Estimating muscle forces and knee joint torque using surface electromyography: A musculoskeletal biomechanical model

Abstract

Surface electromyography (sEMG) is a useful tool for revealing the underlying musculoskeletal dynamic properties in the human body movement. In this paper, a musculoskeletal biomechanical model which relates the sEMG and knee joint torque is proposed. First, the dynamic model relating sEMG to skeletal muscle activation considering frequency and amplitude is built. Second, a muscle contraction model based on sliding-filament theory is developed to reflect the physiological structure and micro mechanical properties of the muscle. The muscle force and displacement vectors are determined and the transformation from muscle force to knee joint moment is realized, and finally a genetic algorithm-based calibration method for the Newton-Euler dynamics and overall musculoskeletal biomechanical model is put forward. Following the model calibration, the flexion/extension (FE) knee joint torque of eight subjects under different walking speeds was predicted.

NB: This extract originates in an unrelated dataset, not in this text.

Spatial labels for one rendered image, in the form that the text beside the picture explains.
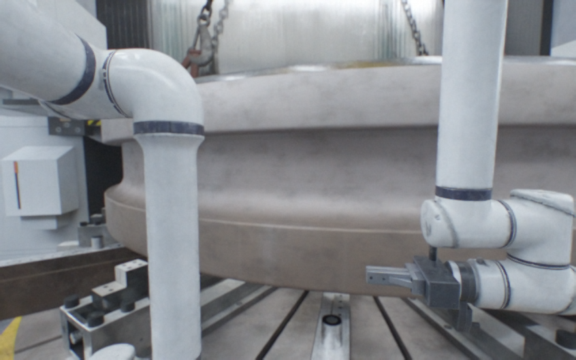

Results show that the forward biomechanical model can capture the general shape and timing of the joint torque, with normalized mean residual error (NMRE) of ∼10.01%, normalized root mean square error (NRMSE) of ∼12.39% and cross-correlation coefficient of ∼0.926. The musculoskeletal biomechanical model proposed and validated in this work could facilitate the study of neural control and how muscle forces generate and contribute to the knee joint torque during human movement.